SAEs were reported in 14 of 86 patients who started therapy. The majority of adverse events occurred during the run-in phase and improved in patients on placebo (Tables 2 and 3). Addition of endocrine therapy did not influence the adverse events.

Discussion

RADAR evaluated everolimus as a single agent in breast cancer patients with bone metastases only irrespective of the hormone-receptor status of the tumor. The TTP was longer in the group of patients who continued with everolimus (37 weeks) compared to those who received placebo (11.6 weeks) after achieving stable disease on 8 weeks of everolimus. Subgroup analysis suggests that everolimus has single-agent activity and the activity is not confined to patients with hormone-receptor-positive disease. All patients responding to everolimus during the run-in phase had a hormone-sensitive primary tumor and four received concomitant AI. In the phase II TAM-RAD study, patients with secondary endocrine resistance benefitted most from receiving everolimus in addition to tamoxifen. The effect size observed in RADAR is in line with previous reports from the BOLERO-2 and the TAM-RAD study (Baselga et al. 2012; Campone et al. 2012; Bachelot et al. 2012).

Bone metastases due to breast cancer are usually considered low risk and patients have a chance of long-term survival without visceral metastases (Gnant et al. 2012). Although the majority of patients with bone metastases only have an endocrine responsive primary tumor and will therefore receive an endocrine treatment, everolimus could be an alternative to chemotherapy for patients with hormone-receptor-negative tumors.

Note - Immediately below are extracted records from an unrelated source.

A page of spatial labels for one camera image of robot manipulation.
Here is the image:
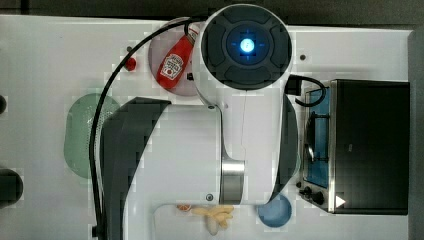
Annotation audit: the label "green plastic strainer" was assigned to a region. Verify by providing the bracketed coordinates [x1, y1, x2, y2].
[63, 93, 101, 179]

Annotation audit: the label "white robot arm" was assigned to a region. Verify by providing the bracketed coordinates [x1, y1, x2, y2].
[99, 4, 297, 240]

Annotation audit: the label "grey round plate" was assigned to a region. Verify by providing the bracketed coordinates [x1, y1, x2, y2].
[148, 23, 200, 97]

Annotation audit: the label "red ketchup bottle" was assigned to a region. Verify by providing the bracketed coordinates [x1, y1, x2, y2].
[156, 26, 199, 89]

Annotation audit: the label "toy orange slice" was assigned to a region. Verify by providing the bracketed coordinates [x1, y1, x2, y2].
[177, 204, 192, 212]

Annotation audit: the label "toy french fries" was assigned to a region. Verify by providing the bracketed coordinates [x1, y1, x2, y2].
[191, 205, 234, 236]

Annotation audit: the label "toy strawberry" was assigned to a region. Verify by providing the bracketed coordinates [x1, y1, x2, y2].
[125, 57, 137, 71]

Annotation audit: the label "blue bowl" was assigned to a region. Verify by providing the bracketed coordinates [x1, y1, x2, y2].
[257, 194, 292, 228]

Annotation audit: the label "black toaster oven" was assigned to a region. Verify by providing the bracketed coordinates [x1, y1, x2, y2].
[296, 79, 410, 215]

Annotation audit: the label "black round object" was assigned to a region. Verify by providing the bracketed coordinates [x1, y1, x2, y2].
[0, 95, 7, 114]

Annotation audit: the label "black cylinder object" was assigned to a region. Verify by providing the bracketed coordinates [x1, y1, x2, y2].
[0, 169, 23, 208]

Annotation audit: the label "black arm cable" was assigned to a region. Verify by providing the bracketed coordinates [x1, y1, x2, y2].
[88, 18, 201, 238]

There are some strengths and limitations of the RADAR study. First of all, we were not able to complete the study due to slow recruitment. Less patients than expected had stable disease to qualify for randomization. Patients with hormone-receptor-positive disease received concomitant endocrine therapy after an amendment. This led to a more heterogeneous patient population but supported the trial in general. The double-blind, placebo-controlled randomized discontinuation design was chosen to strengthen the results. The sample size in the randomized group is small but due to the large effect size, a clear trend could be demonstrated which was significant after adjusting for concomitant endocrine therapy. The 8-week run-in phase preselected the patients. Progression was assessed by local investigators. Although in the updated RECIST version from 2009, bone metastases are no longer considered non-measurable (Eisenhauer et al. 2009), this assessment could be highly subjective as even newer methods for measuring bone metastases are not sensitive enough to detect early progressions (Costelloe et al. 2009; Hayashi et al. 2013). Determination of the tumor marker CA 15-3 (similar to the GCIG criteria for CA125) was therefore implemented as an ancillary method to detect early primary progressions, because patients were further randomized to a placebo. To further avoid under-treatment, all patients received zoledronic acid and later during the trial an endocrine treatment if indicated.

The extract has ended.